There seems to be at least more than 20 images per person, and at most 138 or 139. The data seems very likely to follow a normal distribution, but we are not interested in checking that assumption. Check the numbers putting the data into a pandas dataframe:

In [None]:
imgs_per_user_df = pd.DataFrame({
    "IDs": dataset.individuals.keys(),
    "Nº images per user": imgs_per_user
})
imgs_per_user_df.describe()

We have at least 22 images per user, and at most 139. This might let us use bigger values of `K` in `P-K` sampling. But remember that in FG-Net we have at least 6 images per user and at most 18.

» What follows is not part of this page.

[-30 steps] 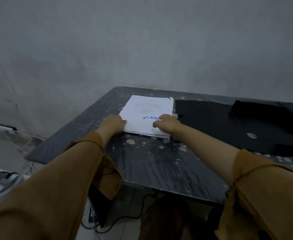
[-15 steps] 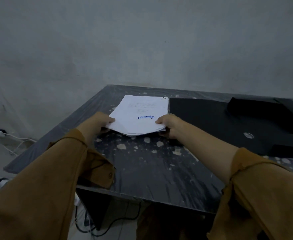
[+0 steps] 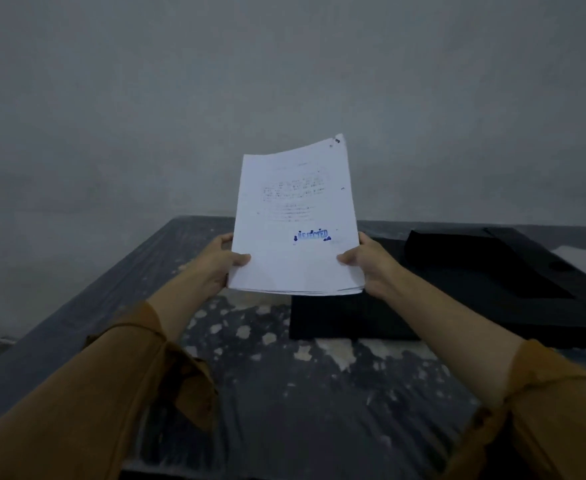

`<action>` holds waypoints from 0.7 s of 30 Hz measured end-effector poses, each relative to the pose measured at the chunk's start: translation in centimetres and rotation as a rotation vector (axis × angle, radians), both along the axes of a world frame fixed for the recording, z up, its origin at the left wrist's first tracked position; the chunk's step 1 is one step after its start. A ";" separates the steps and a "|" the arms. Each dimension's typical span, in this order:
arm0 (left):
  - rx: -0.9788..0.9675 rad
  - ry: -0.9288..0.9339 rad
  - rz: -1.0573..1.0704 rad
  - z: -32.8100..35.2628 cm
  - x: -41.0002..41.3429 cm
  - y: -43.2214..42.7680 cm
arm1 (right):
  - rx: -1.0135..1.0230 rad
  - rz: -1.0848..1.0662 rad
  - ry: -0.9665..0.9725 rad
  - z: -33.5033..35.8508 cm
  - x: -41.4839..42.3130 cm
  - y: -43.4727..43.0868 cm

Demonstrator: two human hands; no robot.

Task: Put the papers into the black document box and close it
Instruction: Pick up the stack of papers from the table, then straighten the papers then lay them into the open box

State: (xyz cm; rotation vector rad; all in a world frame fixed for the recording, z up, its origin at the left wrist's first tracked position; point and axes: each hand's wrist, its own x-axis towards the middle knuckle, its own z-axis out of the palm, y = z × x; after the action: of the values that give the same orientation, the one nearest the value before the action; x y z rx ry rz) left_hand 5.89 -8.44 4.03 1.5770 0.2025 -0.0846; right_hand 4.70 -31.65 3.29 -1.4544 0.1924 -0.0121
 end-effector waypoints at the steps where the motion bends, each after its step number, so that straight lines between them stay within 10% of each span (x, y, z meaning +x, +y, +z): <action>1: -0.017 -0.024 -0.017 0.2 0.2 -1.2 | -0.007 -0.007 -0.023 0.3 -0.1 -1.3; 21: -0.075 -0.310 -0.046 4.1 0.4 -12.3 | 0.060 -0.218 -0.282 2.2 -2.2 -9.9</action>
State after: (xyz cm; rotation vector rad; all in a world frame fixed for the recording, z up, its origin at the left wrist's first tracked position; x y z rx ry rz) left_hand 6.33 -20.71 8.09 1.4978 -0.0793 0.1156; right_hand 2.53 -41.54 5.53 -1.3496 0.1179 -0.3839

Having bigger values than 18 should not produce python errors, as we are going to use FG-Net to validate with Rank@k, but if we want to use other metrics (such as Local Rank@k, it might matter)

## Exploring the age distribution

- We have worked with the *LFW dataset*, but there was no variance in the age distribution (which is a key component in our problem)
- So now study that age distribution

In [None]:
# Get a flat list with all the ages in the dataset
ages = dataset.individuals.values()
ages = list(itertools.chain(*ages))

# Now, plot the histogram of the ages distribution
visualizations.plot_histogram(
    values = ages,
    num_bins = len(set(ages)),
    title = "Age distribution",
    xlabel = "Age",
    ylabel = "Number of instances",
    figsize = (10, 8),
    fontopts = fontopts,
)

FG-Net showed us an skewed distribution, with more samples of young ages. This time we have a more symetrical distribution. We don't have the same concentration of lower ages. 

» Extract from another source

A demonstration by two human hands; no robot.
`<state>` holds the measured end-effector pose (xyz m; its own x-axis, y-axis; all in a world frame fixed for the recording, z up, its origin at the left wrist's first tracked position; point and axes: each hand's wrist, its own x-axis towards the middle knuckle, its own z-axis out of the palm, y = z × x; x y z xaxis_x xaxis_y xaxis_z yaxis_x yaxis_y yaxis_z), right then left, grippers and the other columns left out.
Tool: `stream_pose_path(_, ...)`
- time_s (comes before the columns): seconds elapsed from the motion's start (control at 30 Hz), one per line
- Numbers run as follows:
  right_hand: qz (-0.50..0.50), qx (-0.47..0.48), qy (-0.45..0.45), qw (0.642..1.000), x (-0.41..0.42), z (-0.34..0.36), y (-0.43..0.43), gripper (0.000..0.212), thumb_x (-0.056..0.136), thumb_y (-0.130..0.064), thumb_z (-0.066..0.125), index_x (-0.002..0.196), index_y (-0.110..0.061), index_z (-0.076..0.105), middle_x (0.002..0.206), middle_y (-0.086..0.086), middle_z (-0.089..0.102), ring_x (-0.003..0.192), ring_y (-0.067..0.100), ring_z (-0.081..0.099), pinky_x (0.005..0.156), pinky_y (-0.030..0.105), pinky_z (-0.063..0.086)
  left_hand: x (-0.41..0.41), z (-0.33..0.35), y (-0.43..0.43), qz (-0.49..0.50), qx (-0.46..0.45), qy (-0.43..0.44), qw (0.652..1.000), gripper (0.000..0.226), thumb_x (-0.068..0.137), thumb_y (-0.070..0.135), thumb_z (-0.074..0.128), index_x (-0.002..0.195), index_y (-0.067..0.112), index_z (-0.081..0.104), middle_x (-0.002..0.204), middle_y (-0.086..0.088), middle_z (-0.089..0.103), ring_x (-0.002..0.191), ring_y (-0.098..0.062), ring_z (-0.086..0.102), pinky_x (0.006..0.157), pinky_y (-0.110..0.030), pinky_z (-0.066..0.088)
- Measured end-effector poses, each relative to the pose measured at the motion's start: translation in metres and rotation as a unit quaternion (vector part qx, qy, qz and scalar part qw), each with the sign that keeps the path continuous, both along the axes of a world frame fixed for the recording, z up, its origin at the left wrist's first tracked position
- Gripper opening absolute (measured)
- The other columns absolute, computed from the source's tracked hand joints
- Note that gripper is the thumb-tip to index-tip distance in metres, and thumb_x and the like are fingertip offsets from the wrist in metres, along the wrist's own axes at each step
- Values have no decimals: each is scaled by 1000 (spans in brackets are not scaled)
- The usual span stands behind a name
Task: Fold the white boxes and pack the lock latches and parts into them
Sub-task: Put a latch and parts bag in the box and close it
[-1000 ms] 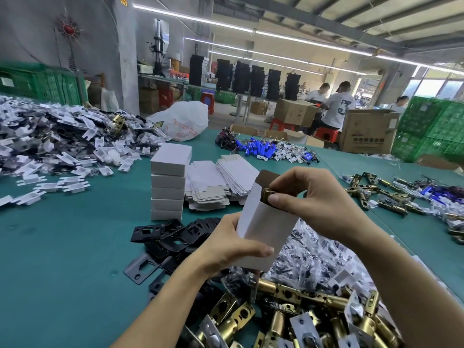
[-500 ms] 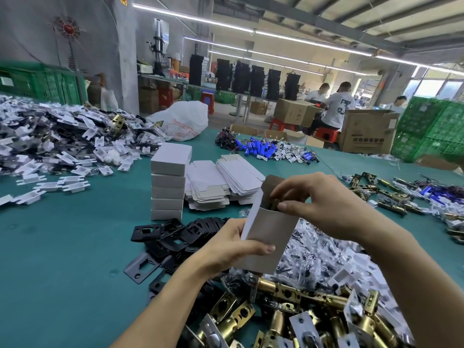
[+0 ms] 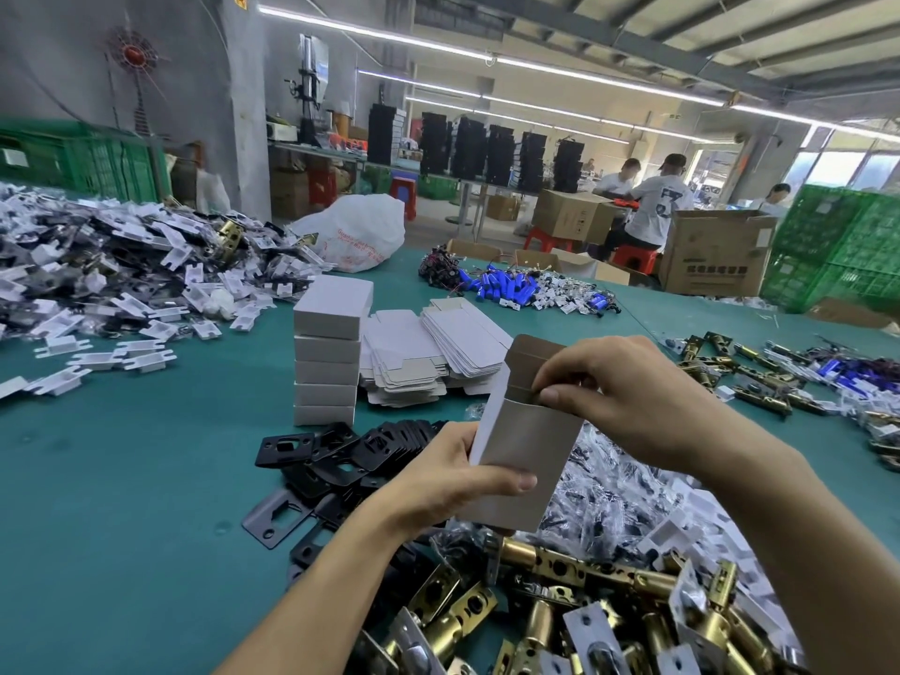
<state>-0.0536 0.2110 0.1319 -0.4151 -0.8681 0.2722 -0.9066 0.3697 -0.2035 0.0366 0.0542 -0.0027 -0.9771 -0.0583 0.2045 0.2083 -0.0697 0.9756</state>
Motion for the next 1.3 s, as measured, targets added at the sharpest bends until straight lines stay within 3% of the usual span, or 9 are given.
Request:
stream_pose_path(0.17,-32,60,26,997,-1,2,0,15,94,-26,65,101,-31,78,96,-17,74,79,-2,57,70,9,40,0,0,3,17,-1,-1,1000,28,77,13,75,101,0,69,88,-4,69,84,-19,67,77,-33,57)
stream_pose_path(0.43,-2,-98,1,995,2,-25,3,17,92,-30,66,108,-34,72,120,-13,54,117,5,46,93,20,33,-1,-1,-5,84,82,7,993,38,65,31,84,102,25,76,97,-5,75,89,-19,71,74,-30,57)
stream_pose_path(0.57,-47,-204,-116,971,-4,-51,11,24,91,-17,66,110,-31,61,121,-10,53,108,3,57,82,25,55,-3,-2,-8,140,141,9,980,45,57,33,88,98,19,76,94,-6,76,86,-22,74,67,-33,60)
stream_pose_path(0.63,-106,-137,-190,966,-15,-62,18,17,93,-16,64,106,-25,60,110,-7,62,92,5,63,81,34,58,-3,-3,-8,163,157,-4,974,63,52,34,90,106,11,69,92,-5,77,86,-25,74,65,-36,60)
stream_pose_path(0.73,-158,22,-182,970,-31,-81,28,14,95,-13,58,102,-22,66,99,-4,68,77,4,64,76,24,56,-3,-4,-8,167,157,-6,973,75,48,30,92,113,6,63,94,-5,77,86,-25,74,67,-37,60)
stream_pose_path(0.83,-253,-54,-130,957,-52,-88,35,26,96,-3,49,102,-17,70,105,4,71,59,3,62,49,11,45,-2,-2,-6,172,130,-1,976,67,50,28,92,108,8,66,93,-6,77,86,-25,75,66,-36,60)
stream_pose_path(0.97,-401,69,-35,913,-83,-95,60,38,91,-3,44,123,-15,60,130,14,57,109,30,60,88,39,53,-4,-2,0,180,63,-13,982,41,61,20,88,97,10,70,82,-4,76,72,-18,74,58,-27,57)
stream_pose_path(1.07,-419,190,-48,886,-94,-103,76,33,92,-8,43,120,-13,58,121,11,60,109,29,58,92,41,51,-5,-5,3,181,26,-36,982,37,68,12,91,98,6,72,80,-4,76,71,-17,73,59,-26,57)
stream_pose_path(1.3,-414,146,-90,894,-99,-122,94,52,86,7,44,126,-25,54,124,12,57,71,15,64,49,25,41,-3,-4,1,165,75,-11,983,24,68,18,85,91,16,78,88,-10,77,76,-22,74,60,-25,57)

This differences in distribution might be a problem in the future.

In [None]:
print(f"Mean age: {np.mean(ages)}")
print(f"Min age: {min(ages)}")
print(f"Max age: {max(ages)}")
print(f"Most frequent age = {max(set(ages), key = ages.count)}")

Lets compare this metrics with the CACD dataset ones:

| Dataset | Mean Age | Min Age | Max Age | Most frequent age | 
|:---     | :---     | :---    | :---    | :---              | 
| FG-Net  | 15.84    | 0       | 69      | 18                | 
| CACD    | 38.03    | 14      | 62      | 37                | 

## Exploring the age range distribution

First, compute the age range data:

In [None]:
min_ages = [min(age_list) for age_list in dataset.individuals.values()]
max_ages = [max(age_list) for age_list in dataset.individuals.values()]

ages_df = pd.DataFrame({
    "IDs": dataset.individuals.keys(),
    "Min age": min_ages,
    "Max age": max_ages,
})
ages_df["Age range"] = ages_df["Max age"] - ages_df["Min age"]

ages_df.head(5)

In [None]:
ages_df.describe()

We can see that, at least, we have 11 years of difference among images of the same person. The mean age range is 27.80 years, which can make solving this task hard. But in the other hand, shows that this dataset is relevant for the problem that we are trying to solve. The biggest age range is 54 years.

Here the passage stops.